◆ What you are asked to do
Would you return every entry, exactly as it is written?

== == ==

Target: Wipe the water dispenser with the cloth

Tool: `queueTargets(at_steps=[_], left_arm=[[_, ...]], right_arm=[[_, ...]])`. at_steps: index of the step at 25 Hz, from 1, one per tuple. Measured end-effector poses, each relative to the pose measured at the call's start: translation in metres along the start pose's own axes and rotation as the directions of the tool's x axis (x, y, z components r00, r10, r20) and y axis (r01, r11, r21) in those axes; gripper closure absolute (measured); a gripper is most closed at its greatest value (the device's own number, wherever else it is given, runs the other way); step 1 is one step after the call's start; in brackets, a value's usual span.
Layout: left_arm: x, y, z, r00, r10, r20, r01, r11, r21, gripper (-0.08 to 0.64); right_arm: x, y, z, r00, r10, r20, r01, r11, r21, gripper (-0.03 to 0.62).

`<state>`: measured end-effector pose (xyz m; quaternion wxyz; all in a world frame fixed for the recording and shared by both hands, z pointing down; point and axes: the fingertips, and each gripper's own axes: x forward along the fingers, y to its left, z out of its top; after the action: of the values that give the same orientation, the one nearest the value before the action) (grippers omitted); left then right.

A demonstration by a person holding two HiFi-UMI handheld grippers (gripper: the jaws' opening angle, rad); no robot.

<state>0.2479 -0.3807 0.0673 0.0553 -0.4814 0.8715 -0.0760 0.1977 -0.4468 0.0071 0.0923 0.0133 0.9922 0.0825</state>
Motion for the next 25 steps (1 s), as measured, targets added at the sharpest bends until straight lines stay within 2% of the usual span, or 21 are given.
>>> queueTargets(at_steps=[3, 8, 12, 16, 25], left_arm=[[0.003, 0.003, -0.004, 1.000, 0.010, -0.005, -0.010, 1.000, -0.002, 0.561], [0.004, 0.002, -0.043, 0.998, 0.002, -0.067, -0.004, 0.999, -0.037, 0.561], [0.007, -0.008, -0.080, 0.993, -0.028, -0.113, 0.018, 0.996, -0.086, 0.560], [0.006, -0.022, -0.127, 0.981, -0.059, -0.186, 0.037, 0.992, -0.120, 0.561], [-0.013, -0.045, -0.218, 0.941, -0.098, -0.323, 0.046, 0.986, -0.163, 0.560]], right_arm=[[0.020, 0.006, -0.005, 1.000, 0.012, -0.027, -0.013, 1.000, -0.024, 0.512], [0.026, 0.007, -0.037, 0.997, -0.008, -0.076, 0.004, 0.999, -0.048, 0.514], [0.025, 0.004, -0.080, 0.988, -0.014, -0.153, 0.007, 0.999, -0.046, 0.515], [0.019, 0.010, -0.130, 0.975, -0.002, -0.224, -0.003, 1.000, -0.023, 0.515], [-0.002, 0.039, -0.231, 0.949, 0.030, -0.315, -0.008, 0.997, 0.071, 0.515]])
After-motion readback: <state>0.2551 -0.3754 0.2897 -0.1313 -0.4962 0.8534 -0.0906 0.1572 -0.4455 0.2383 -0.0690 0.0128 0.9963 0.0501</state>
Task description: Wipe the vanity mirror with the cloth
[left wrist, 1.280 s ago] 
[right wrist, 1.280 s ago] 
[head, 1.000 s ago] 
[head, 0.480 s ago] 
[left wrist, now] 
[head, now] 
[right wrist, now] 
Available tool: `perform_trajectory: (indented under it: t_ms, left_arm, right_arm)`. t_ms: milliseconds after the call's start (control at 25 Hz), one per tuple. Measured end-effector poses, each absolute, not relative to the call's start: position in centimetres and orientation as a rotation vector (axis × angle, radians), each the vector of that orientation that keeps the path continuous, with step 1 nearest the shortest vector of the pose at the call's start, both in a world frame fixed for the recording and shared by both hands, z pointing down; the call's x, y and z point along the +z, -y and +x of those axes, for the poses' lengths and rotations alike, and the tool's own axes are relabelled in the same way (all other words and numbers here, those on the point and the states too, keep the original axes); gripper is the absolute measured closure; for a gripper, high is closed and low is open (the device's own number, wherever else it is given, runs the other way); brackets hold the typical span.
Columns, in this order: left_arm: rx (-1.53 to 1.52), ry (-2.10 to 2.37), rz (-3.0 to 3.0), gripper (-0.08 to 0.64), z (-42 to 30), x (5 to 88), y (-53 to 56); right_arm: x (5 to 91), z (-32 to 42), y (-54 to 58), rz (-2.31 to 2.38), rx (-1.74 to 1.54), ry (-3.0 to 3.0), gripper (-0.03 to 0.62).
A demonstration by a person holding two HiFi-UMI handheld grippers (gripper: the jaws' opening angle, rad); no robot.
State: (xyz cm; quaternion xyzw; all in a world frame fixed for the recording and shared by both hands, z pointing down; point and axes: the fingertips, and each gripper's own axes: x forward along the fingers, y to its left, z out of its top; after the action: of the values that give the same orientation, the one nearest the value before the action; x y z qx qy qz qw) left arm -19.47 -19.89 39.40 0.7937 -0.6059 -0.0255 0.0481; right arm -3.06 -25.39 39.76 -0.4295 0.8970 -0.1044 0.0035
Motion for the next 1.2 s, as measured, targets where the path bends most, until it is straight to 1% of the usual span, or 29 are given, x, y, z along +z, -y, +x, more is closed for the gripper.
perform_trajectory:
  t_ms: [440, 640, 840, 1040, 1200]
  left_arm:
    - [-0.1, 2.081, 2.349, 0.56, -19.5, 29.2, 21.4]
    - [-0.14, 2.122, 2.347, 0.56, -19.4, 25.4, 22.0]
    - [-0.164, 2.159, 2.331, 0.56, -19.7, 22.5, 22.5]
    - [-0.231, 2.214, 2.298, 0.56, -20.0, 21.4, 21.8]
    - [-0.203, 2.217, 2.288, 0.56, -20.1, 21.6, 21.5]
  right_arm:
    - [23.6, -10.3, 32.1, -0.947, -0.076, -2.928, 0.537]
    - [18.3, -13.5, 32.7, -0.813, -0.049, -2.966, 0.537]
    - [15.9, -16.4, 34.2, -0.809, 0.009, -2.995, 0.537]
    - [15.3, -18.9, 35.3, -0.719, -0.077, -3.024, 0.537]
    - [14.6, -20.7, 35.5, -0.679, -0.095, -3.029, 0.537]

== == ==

◆ Your solution
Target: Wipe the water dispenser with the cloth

Tool: `queueTargets(at_steps=[_], left_arm=[[_, ...]], right_arm=[[_, ...]])`. at_steps: index of the step at 25 Hz, from 1, one per tuple. Measured end-effector poses, each relative to the pose measured at the call's start: translation in metres along the start pose's own axes and rotation as the directions of the tool's x axis (x, y, z components r00, r10, r20) and y axis (r01, r11, r21) in those axes; gripper closure absolute (measured); a gripper is most closed at its greatest value (the device's own number, wherever else it is given, runs the other way); step 1 is one step after the call's start; in brackets, a value's usual span.
Layout: left_arm: x, y, z, r00, r10, r20, r01, r11, r21, gripper (-0.08 to 0.64); right_arm: x, y, z, r00, r10, r20, r01, r11, r21, gripper (-0.03 to 0.62).

`<state>`: measured end-effector pose (xyz m; quaternion wxyz; all in a world frame fixed for the recording and shared by both hands, z pointing down; point and axes: the fingertips, and each gripper's own axes: x forward along the fingers, y to its left, z out of its top; after the action: of the values that give the same orientation, the one nearest the value before the action) (grippers omitted); left then right.

A demonstration by a person holding two HiFi-UMI handheld grippers (gripper: the jaws' opening angle, rad); no robot.

<state>0.2479 -0.3807 0.0673 0.0553 -0.4814 0.8715 -0.0760 0.1977 -0.4468 0.0071 0.0923 0.0133 0.9922 0.0825</state>
Motion for the next 25 steps (1 s), as measured, targets added at the sharpest bends until straight lines stay within 2% of the usual span, or 21 are given.
>>> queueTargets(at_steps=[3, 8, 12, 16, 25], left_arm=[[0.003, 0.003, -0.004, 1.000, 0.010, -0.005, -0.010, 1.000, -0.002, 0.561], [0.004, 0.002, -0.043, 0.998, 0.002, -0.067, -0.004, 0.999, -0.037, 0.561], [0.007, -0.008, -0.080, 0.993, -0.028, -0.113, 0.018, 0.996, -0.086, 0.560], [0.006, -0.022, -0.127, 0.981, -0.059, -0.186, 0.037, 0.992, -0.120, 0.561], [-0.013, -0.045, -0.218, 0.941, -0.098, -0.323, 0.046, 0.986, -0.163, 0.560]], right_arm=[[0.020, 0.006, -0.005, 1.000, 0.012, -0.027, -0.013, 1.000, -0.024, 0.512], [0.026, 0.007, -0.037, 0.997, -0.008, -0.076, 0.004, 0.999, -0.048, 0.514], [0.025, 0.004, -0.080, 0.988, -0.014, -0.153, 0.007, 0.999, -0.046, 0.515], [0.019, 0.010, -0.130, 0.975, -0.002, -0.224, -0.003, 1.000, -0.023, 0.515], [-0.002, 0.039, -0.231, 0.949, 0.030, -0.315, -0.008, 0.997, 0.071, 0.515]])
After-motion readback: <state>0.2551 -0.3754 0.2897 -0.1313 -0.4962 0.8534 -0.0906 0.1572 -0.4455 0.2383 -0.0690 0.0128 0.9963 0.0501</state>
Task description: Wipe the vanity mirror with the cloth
[left wrist, 1.280 s ago] 
[right wrist, 1.280 s ago] 
[head, 1.000 s ago] 
[head, 0.480 s ago] 
[left wrist, now] 
[head, now] 
[right wrist, now] 
Available tool: `perform_trajectory: (indented under it: t_ms, left_arm, right_arm)`. t_ms: milliseconds after the call's start (control at 25 Hz), one per tuple. Measured end-effector poses, each absolute, not relative to the call's start: position in centimetres and orientation as a rotation vector (axis × angle, radians), each the vector of that orientation that keeps the path continuous, with step 1 nearest the shortest vector of the pose at the call's start, both in a world frame fixed for the recording and shared by both hands, z pointing down; the call's x, y and z point along the +z, -y and +x of those axes, for the poses' lengths and rotations alike, and the tool's own axes are relabelled in the same way (all other words and numbers here, those on the point and the states too, keep the original axes); gripper is the absolute measured closure; for a gripper, high is closed and low is open (the device's own number, wherever else it is given, runs the other way); brackets hold the typical span.
Columns, in this order: left_arm: rx (-1.53 to 1.52), ry (-2.10 to 2.37), rz (-3.0 to 3.0), gripper (-0.08 to 0.64), z (-42 to 30), x (5 to 88), y (-53 to 56); right_arm: x (5 to 91), z (-32 to 42), y (-54 to 58), rz (-2.31 to 2.38), rx (-1.74 to 1.54), ry (-3.0 to 3.0), gripper (-0.03 to 0.62).
A demonstration by a person holding two HiFi-UMI handheld grippers (gripper: the jaws' opening angle, rad); no robot.
State: (xyz cm; quaternion xyzw; all in a world frame fixed for the recording and shared by both hands, z pointing down; point and axes: the fingertips, and each gripper's own axes: x forward along the fingers, y to its left, z out of its top; after the action: of the values that give the same orientation, the one nearest the value before the action; x y z qx qy qz qw) left arm -19.47 -19.89 39.40 0.7937 -0.6059 -0.0255 0.0481; right arm -3.06 -25.39 39.76 -0.4295 0.8970 -0.1044 0.0035
Motion for the next 1.2 s, as measured, targets where the path bends most, until it is straight to 1% of the usual span, or 29 are given, x, y, z along +z, -y, +x, more is closed for the gripper.
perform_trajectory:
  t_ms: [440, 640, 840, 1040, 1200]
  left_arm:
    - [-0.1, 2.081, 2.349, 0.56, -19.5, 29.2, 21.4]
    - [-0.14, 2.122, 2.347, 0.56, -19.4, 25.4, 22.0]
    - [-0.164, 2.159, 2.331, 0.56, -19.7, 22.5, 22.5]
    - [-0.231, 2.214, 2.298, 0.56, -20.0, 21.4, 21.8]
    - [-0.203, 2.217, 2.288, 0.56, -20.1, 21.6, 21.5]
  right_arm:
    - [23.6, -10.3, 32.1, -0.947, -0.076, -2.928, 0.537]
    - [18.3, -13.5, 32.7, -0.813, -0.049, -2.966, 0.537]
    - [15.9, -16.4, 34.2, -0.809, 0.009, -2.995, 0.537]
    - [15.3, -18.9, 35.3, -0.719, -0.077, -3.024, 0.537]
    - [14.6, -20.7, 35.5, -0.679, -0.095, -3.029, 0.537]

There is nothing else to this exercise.